Asian Law and Policy Forum

On 6 August at 1 -2 PM Professor Colin Picker and I will hold an meeting in the staff common room to discuss the idea of creating a regular forum on Asian Law and Policy. 

Please join us if you are currently doing research (or are interested in doing such research in the future) in relation to any part of the Asia-Pacific region (across all areas of law  – public law, private law, international law, law and society, etc.). At the meeting we will discuss current and potential future projects and other activities that could be carried out by this forum.   

Lunch will be provided but please rsvp for catering purposes. If you are unable to attend the event but would like to be kept informed please email me.

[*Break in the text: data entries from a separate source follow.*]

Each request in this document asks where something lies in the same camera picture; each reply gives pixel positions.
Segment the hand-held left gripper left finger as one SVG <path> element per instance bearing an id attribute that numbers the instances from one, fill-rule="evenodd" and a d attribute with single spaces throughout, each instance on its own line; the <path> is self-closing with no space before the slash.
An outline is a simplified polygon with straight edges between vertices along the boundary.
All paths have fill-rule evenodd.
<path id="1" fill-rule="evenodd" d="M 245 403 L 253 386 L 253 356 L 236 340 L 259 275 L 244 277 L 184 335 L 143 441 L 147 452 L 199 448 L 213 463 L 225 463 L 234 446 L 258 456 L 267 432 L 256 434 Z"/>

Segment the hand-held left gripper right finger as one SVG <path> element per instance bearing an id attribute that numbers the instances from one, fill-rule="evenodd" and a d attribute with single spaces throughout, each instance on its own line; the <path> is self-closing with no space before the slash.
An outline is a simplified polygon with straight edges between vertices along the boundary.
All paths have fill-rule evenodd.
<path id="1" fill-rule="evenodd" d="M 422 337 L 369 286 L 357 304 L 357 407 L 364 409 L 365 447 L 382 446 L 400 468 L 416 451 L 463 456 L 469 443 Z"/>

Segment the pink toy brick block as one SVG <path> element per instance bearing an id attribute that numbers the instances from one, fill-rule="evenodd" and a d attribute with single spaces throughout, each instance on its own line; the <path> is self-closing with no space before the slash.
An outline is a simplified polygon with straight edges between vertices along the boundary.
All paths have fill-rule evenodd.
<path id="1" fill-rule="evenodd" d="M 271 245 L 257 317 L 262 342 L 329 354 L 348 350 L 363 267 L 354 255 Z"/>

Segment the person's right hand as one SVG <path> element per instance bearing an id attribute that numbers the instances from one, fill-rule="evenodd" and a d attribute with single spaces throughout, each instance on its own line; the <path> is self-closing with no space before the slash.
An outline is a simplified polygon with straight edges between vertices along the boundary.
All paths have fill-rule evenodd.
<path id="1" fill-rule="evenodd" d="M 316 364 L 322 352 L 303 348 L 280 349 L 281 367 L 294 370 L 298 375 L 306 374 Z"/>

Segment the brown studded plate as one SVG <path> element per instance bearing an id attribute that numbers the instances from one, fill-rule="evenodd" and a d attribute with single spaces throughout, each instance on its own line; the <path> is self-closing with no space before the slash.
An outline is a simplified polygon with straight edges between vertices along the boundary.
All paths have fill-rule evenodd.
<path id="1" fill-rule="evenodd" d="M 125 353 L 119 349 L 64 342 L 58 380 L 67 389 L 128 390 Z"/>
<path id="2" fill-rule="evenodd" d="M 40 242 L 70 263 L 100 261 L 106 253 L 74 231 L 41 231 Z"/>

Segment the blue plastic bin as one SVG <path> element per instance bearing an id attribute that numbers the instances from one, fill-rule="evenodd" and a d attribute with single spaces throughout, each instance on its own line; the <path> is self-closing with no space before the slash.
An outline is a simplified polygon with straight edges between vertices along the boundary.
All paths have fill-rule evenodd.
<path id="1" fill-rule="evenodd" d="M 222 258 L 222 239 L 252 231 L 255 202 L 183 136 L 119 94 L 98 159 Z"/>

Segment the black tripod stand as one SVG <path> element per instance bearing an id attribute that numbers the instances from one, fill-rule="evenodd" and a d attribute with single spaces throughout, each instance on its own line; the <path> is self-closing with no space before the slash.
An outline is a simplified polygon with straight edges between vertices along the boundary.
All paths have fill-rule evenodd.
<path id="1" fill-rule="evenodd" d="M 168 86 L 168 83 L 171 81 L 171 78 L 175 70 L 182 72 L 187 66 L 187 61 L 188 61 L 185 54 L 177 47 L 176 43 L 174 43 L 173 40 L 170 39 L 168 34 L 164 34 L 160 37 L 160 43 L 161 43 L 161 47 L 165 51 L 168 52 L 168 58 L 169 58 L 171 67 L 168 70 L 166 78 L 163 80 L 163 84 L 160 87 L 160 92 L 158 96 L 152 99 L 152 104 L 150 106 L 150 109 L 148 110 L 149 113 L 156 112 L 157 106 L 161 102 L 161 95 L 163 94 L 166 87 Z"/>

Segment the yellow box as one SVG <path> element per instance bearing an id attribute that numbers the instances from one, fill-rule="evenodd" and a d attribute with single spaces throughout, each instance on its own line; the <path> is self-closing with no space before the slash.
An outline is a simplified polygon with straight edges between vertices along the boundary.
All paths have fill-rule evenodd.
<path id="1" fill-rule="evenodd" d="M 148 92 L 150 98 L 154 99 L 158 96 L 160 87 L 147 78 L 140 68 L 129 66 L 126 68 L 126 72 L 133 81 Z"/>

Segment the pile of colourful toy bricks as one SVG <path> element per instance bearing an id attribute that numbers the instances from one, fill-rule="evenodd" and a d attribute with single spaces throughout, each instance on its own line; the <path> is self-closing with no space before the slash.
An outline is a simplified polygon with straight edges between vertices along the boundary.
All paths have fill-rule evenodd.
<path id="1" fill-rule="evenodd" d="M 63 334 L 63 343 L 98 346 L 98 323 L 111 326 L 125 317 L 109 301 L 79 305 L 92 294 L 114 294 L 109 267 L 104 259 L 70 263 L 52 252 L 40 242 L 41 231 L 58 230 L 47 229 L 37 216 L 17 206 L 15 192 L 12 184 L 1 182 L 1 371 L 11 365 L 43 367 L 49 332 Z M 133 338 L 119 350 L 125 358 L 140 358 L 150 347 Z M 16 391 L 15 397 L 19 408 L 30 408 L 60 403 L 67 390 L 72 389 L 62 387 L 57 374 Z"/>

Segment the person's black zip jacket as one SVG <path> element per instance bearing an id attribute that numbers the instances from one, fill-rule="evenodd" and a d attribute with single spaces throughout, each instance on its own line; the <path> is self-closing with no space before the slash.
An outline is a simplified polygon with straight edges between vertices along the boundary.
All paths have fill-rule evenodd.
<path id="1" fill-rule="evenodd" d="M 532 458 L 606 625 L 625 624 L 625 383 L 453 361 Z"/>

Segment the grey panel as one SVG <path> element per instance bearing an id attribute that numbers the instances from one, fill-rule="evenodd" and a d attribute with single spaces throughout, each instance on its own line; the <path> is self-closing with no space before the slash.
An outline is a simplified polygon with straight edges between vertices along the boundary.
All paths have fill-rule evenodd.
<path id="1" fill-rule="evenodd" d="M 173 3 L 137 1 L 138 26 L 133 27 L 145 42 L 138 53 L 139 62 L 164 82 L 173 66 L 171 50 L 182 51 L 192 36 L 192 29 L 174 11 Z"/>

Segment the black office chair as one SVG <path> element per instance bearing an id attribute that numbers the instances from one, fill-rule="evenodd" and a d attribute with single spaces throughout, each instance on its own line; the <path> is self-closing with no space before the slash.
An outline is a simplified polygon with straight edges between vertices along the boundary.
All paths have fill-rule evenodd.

Australia Myanmar Constitutional Democracy Workshops

Myanmar is currently at a pivotal moment in its political and legal history. The Australia-Myanmar Constitutional Democracy Project (AMCDP), a consortium of law schools devoted to generating understanding and support for constitutional democracy in Myanmar, have just returned from a series of two workshops.

The workshops commenced in Mandalay for two days from 13-14 July, followed by a workshop on 16 July in the capital, Nay Pyi Daw. The AMCDP is currently led by two UNSW Law Professors, Martin Krygier and Theunis Roux. Other UNSW Law participants included Dr Melissa Crouch and Associate Professor Adam Czarnota. UNSW Law staff were joined in Myanmar by Dr Nick Cheesman of ANU and Janelle Saffin, former member of Australian State and Federal Parliaments and a leading specialist on the politics of Myanmar. 

The most recent workshops were run in co-operation with the leading inter-governmental institution, the Community of Democracies, with funding provided by the foreign ministry of the Republic of Korea. Local participants in the first workshop included representatives of the regional government, the Union (national) Parliament, the Union Electoral Commission, a wide range of political parties, including ethnic representatives from several war-torn regions, five universities and higher education institutions, NGOs and CSOs, women’s organisations, as well as lawyers’ organisations and sole practitioners. 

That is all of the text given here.